# First Craft Fair



## donniej (Nov 13, 2009)

I saw an ad for one coming up, I think I'm gonna give it a shot.  Wish me luck


----------



## Bigmoose (Nov 13, 2009)

Good luck to you.  Of course take your camera, we need pics.  Also knowing the way you like to do things on a big scale how many bars of soap will you go with?

Bruce


----------



## donniej (Nov 13, 2009)

I've been debating how many to bring... I've got a lot but figured a few hundred bars should suffice.  How many do people usually sell at these things?


----------



## dandelion (Nov 13, 2009)

Good luck, can't wait to hear the results.


----------



## rubato456 (Nov 13, 2009)

yes, pix are a must!


----------



## Bigmoose (Nov 14, 2009)

donniej said:
			
		

> I've been debating how many to bring... I've got a lot but figured a few hundred bars should suffice.  How many do people usually sell at these things?

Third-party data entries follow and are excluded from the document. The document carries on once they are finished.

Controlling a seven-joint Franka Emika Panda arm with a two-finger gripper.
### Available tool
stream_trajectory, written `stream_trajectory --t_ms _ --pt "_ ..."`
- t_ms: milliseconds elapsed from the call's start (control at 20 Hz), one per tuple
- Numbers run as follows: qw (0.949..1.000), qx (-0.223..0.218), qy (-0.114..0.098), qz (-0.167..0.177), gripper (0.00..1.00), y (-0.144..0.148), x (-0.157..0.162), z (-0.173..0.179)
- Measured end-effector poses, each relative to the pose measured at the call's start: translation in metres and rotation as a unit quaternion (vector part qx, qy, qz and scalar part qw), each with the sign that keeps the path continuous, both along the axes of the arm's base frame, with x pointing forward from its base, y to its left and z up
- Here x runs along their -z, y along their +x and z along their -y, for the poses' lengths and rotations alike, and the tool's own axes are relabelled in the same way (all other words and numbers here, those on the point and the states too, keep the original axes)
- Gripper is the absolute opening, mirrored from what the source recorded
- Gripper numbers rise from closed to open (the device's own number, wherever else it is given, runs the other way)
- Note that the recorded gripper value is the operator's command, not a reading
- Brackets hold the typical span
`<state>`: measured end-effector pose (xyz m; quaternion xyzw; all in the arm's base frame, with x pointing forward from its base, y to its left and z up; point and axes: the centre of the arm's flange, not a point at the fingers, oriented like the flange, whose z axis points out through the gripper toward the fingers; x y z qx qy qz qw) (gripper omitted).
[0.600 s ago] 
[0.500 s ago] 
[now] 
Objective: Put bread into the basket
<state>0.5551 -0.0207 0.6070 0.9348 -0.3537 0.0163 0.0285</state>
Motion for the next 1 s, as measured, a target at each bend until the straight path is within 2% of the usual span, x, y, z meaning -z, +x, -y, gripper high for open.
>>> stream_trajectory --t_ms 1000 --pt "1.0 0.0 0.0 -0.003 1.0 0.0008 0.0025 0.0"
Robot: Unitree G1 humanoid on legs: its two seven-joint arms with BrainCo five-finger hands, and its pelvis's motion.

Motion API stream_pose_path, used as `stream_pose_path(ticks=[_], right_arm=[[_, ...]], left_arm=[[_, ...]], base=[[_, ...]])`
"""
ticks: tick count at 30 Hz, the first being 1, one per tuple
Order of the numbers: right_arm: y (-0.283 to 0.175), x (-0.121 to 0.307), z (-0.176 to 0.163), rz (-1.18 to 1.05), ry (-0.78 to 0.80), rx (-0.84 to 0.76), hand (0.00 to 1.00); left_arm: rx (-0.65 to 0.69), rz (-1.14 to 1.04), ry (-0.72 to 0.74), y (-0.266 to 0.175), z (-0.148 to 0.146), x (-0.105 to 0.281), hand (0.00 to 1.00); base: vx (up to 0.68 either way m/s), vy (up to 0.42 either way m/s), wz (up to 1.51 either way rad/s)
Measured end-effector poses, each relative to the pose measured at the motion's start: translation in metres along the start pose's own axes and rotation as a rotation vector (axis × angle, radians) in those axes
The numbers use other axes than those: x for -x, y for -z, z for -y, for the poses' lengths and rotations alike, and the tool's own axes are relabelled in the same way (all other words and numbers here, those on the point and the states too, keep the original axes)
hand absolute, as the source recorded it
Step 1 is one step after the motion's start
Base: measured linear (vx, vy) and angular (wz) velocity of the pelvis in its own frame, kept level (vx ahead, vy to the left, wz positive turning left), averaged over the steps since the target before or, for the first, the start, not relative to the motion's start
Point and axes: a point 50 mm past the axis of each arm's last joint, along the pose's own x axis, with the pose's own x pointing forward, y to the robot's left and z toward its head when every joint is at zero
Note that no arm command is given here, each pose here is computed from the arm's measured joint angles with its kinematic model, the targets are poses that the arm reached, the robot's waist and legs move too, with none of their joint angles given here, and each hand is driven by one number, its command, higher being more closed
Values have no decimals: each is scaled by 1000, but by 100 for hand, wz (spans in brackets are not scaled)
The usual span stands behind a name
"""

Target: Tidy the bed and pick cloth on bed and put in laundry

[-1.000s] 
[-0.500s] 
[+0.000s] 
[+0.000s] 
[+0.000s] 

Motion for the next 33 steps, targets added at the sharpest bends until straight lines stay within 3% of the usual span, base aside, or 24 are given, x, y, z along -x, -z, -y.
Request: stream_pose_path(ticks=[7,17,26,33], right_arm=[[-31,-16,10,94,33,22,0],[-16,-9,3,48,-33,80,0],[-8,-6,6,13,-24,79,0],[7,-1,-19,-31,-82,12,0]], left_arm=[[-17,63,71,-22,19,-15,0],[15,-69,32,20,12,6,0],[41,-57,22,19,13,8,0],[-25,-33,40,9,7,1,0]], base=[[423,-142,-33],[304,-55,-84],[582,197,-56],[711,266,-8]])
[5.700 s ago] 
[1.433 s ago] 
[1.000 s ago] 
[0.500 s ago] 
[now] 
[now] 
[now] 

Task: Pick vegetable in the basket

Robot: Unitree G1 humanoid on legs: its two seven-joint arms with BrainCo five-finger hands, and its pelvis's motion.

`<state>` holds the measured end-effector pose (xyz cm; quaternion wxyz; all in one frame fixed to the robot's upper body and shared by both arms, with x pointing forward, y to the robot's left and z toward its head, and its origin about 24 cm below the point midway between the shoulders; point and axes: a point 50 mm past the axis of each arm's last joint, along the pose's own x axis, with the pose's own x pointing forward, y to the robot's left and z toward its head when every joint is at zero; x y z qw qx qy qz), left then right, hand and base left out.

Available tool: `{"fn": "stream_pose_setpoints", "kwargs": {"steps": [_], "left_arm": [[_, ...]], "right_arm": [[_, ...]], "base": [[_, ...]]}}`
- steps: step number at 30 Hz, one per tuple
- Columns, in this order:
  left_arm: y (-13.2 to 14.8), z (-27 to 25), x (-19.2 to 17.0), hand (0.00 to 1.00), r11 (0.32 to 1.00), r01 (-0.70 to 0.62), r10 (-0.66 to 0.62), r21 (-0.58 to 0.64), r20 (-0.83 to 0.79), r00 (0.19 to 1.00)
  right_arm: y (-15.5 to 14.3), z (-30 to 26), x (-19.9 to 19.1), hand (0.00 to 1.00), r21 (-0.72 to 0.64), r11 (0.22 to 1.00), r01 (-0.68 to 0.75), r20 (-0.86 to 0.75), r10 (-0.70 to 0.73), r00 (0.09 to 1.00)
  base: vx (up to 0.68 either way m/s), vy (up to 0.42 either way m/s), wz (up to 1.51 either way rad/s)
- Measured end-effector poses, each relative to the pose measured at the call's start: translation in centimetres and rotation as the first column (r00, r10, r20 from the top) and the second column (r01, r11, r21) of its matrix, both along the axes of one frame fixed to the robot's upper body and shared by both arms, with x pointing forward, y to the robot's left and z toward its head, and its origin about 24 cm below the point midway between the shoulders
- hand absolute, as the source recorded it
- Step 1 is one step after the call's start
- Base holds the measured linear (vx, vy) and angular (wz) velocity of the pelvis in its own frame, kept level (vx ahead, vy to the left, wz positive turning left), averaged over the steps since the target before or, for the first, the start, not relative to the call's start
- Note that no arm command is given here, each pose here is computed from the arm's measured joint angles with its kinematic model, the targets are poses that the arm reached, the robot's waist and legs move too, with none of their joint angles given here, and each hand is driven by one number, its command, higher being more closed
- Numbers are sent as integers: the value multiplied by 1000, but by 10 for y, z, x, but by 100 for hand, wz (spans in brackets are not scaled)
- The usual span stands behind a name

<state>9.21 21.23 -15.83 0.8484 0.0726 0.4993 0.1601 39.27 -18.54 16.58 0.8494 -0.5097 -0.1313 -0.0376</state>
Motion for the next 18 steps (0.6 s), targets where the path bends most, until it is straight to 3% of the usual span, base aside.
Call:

That is really hard to tell right now.  Most of the time you can as a rough guide expect to sell 4X your table fee.  My last 2 shows have been close to 6X with Christmas on it's way.  I try hard to not run out of anything so I take double of what I think I will need.

Bruce


----------



## ChrissyB (Nov 14, 2009)

Good luck Donnie.
You know your stuff, you make lovely soap, you've researched and tested till the cows come home, you've tinkered with your packaging, your time is now!!
Make sure to take pics and let us know how you go!!
We're all here cheering you on!


----------



## donniej (Nov 16, 2009)

Sadly, I was denied   
Of the 28 registered, 2 are already soapers.... They politely declined.  Not a huge deal though, now I'm going to start looking  8)


----------



## Bigmoose (Nov 16, 2009)

I have done alot of shows this year and have been denied twice.  Once for too many soapers booked, and the second was because they did not consider my liquid soaps a craft.  That one made me a little mad but oh well life goes on.

Bruce


----------



## dandelion (Nov 18, 2009)

donniej said:
			
		

> Sadly, I was denied
> Of the 28 registered, 2 are already soapers.... They politely declined.  Not a huge deal though, now I'm going to start looking  8)



wow, what a bummer...keep your chin up!


----------